As prescrições presuntivas, como se diz na sentença, fundam-se, pois, numa presunção de pagamento e destinam-se a valer ao devedor que não se muniu de quitação, por se tratar de dívidas que costumam ser pagas em curto prazo, protegendo o consumidor comum.
Com efeito, as presunções prescritivas explicam-se pelo facto de as obrigações a que respeitam costumarem ser pagas em prazo bastante curto e não se exigir, em via de regra, quitação, ou, pelo menos, não se conservar por muito tempo essa quitação. Decorrido o prazo legal, presume-se que o pagamento foi efectuado (cf. Almeida Costa, Direito das Obrigações, 9ª edição, págs. 1051 e 1052, e Vaz Serra, Revista de Legislação e Jurisprudência, Ano 109º, pág. 246).
Também Rodrigues Bastos nos alerta para esta realidade, dizendo que “as chamadas prescrições presuntivas são prescrições de curto prazo, que têm esta característica especial: o decurso do termo estabelecido por lei não produz, como nas outras prescrições (cf. art. 304º) a extinção do direito, dando lugar apenas a uma presunção de cumprimento, que pode ser ilidida, embora só pelo meio previsto no art. 313º” (Das Relações Jurídicas, IV, pág. 142).
Porém, constituindo uma mera presunção de pagamento, a prescrição presuntiva não poderá aproveitar a quem tenha uma actuação em juízo incompatível com a presunção de cumprimento (cf. artigo 314º do Código Civil).
De facto, as prescrições presuntivas são meras presunções de cumprimento e não se confundem com as prescrições extintivas.
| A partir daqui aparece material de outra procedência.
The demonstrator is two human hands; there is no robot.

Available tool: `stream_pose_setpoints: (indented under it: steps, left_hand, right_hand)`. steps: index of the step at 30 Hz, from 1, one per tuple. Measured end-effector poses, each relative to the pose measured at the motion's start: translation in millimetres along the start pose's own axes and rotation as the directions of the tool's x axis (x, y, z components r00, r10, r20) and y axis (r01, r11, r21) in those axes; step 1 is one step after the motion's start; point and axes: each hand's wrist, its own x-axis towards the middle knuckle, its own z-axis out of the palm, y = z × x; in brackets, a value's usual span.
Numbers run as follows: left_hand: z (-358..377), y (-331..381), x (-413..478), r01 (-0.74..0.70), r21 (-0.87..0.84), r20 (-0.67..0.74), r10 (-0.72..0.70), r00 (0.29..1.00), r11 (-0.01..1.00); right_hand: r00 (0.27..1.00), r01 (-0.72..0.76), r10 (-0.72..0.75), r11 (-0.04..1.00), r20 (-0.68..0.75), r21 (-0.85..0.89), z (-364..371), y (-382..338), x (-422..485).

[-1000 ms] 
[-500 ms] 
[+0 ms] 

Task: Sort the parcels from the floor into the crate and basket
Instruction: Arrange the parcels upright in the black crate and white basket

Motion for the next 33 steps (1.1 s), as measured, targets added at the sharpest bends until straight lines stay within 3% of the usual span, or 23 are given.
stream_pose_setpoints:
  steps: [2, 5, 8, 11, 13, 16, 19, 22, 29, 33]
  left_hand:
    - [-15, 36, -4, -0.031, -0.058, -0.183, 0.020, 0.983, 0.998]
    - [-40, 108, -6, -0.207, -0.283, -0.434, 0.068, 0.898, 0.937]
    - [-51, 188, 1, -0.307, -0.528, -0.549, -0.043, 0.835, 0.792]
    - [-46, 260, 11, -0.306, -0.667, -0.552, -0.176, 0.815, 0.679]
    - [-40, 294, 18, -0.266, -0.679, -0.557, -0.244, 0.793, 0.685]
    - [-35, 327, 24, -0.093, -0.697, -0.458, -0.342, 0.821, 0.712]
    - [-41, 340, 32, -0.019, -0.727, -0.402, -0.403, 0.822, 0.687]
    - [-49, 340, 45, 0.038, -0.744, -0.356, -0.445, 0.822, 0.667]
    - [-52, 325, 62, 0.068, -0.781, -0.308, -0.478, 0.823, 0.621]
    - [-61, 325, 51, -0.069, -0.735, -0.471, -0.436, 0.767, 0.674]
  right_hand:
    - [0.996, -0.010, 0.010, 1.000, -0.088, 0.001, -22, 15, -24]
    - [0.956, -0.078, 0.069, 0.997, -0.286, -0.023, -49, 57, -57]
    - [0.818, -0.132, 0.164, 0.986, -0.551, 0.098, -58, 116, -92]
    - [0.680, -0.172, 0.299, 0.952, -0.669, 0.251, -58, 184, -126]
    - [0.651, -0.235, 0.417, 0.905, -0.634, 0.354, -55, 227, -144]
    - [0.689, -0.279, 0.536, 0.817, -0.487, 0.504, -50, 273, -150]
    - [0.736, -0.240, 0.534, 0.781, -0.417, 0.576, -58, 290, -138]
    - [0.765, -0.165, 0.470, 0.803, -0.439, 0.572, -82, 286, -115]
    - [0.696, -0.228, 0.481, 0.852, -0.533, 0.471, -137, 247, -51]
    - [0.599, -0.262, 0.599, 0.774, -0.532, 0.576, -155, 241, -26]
Nestas últimas, para que os seus efeitos operem, basta ao devedor invocar o decurso do prazo. A partir daí, a excepção procede e a obrigação transforma-se numa obrigação natural, tendo o devedor a faculdade de recusar a prestação ou de se opor ao exercício do direito prescrito.
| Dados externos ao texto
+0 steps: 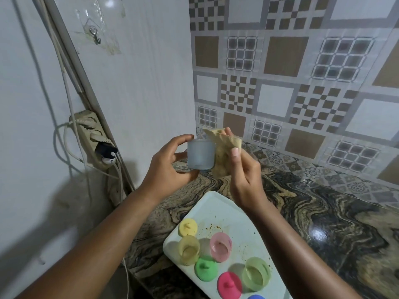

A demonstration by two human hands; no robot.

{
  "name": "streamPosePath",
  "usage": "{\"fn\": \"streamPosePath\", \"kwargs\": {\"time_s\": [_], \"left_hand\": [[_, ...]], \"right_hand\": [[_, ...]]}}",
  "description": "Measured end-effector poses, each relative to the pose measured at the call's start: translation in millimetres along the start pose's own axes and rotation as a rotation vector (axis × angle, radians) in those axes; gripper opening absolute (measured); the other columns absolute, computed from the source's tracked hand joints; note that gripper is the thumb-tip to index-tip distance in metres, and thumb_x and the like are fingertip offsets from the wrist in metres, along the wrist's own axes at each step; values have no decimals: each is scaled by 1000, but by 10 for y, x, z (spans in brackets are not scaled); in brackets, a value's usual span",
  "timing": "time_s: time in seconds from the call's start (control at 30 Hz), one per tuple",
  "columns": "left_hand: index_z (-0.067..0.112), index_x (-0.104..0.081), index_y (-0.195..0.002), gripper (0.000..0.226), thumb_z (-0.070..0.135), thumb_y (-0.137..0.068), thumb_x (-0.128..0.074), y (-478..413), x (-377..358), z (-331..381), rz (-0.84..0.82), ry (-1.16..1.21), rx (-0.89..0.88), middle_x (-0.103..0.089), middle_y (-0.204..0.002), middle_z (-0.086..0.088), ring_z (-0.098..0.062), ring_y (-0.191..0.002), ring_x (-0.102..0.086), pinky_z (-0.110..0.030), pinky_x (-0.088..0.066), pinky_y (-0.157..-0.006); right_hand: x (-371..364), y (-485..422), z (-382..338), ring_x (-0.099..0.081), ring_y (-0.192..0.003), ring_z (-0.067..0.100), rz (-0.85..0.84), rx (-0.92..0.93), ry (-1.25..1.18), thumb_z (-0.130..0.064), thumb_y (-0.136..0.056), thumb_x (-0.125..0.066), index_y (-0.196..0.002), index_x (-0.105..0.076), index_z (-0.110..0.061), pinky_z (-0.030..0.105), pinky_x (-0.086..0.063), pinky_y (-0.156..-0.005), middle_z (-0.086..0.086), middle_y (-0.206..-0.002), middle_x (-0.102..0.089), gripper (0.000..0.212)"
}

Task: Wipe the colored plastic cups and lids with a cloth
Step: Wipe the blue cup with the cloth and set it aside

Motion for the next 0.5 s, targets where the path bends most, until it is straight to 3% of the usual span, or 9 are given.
{"fn": "streamPosePath", "kwargs": {"time_s": [0.17, 0.4, 0.5], "left_hand": [[14, -55, -141, 79, 9, -70, -91, -71, -12, 154, 13, -56, -119, -61, -135, 3, -14, -109, -68, -32, -60, -86], [14, -61, -134, 69, 18, -73, -91, -102, -7, 186, 38, -55, -127, -65, -128, 3, -11, -105, -69, -37, -61, -84], [15, -59, -136, 75, 18, -69, -93, -112, 14, 131, 73, -47, -95, -63, -131, 2, -8, -105, -69, -30, -60, -87]], "right_hand": [[-208, -27, -82, -26, -154, 15, -158, 111, 277, -28, -108, -35, -154, -43, -13, 46, -42, -116, 11, -166, -29, 48], [-247, 46, -93, -25, -154, 31, -221, 210, 352, -21, -107, -40, -150, -47, -8, 40, -42, -118, 21, -166, -20, 45], [-245, 112, -67, -23, -154, 30, -242, 234, 353, -19, -107, -41, -148, -49, -8, 32, -42, -116, 24, -165, -21, 44]]}}
Point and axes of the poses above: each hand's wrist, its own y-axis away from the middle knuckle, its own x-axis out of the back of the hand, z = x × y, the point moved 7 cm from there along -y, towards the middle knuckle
Nas prescrições presuntivas a sua eficácia restringe-se à liberação do devedor do ónus de prova de cumprimento, destinando-se o prazo prescricional estabelecido na lei a fixar o momento a partir do qual passa a recair sobre o credor a prova em contrário da presunção de cumprimento, prova essa que fica restringida à confissão expressa ou tácita, como se disse.
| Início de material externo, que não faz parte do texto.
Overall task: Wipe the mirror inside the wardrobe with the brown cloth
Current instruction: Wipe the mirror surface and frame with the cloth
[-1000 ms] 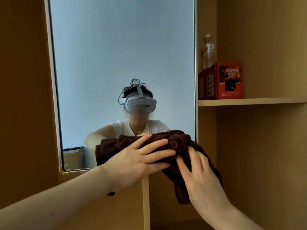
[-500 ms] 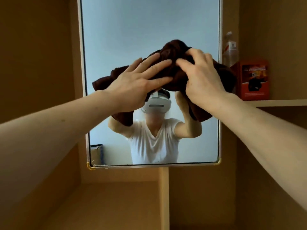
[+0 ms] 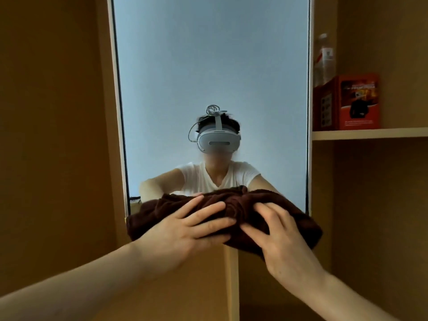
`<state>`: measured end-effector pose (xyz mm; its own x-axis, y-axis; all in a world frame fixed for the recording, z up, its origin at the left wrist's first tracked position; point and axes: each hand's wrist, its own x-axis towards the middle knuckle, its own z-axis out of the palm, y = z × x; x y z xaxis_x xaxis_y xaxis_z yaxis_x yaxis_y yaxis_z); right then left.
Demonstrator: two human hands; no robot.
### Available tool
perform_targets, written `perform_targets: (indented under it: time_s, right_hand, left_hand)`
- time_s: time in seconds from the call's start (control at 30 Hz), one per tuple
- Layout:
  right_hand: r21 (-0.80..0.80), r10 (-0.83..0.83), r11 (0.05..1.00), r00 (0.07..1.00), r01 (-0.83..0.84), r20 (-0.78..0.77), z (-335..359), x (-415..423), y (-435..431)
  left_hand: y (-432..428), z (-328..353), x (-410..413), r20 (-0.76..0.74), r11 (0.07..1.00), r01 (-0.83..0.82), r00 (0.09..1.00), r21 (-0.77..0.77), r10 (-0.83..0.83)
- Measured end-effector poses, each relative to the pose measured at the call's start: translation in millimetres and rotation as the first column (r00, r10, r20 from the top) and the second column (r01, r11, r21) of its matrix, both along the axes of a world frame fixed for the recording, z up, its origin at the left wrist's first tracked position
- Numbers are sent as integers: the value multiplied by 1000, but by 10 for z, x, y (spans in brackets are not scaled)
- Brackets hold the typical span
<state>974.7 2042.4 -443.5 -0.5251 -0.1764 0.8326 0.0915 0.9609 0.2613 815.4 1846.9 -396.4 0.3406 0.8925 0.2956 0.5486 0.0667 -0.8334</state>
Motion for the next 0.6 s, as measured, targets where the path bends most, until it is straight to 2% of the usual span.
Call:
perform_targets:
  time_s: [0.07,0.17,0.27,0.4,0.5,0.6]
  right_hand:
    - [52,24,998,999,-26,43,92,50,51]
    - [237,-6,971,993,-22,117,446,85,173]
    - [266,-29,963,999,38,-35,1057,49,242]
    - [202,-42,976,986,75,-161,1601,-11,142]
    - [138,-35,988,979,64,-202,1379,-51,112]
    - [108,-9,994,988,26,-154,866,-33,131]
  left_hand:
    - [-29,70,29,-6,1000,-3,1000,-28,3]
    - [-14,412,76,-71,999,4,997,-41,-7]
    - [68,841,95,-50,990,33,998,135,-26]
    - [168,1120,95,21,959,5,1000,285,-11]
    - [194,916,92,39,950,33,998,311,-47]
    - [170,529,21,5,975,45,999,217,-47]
Por isso, ao devedor que se queira valer da prescrição presuntiva cabe-lhe o ónus de alegar expressa e inequivocamente que já efectuou o pagamento, ficando apenas dispensado de provar esse pagamento e cabendo à parte contrária o ónus de provar que ele não ocorreu [cf., entre muitos outros, os Acórdãos da Relação de Évora, de 07/06/2008 (proc. n.º 1706/08-3), da Relação de Lisboa, de 07/06/2011 (proc. n.º 9150.4YIPRT-A.L1-7), e da Relação de Coimbra, de 10/12/2013 (proc. n.º 229191/11.0YIPRT.C1), disponíveis, como os demais citados sem outra referência em: www.dgsi.pt].
3. No caso em apreço, como se disse, as RR. invocaram a prescrição prevista na alínea c) do artigo 317º do Código Civil, nos termos da qual prescrevem no prazo de dois anos: “Os créditos pelos serviços prestados no exercício de profissões liberais e pelo reembolso das despesas correspondentes”.
Não se questionando que os serviços jurídicos prestados o foram no âmbito da aplicação da norma em causa, nem o decurso do prazo prescricional, para que o réu beneficie da prescrição, tem que invocar, ainda, que procedeu ao pagamento, o que no caso não sucedeu.
Efectivamente, as RR. limitaram-se a dizer que “[d]eixa-se impugnada a matéria de factos articulados no artigo 27º da douta petição inicial” (cf. artigo 9º), onde o A. alegou que: “… as Rés, embora o venham sempre prometendo, até à data de hoje ainda não efectuou nenhum pagamento ao Autor”. E daqui resulta tão só a impugnação das promessas de pagar feita pelas RR. e a impugnação do facto de ainda não terem feito qualquer pagamento ao A., mas não que pagaram a dívida.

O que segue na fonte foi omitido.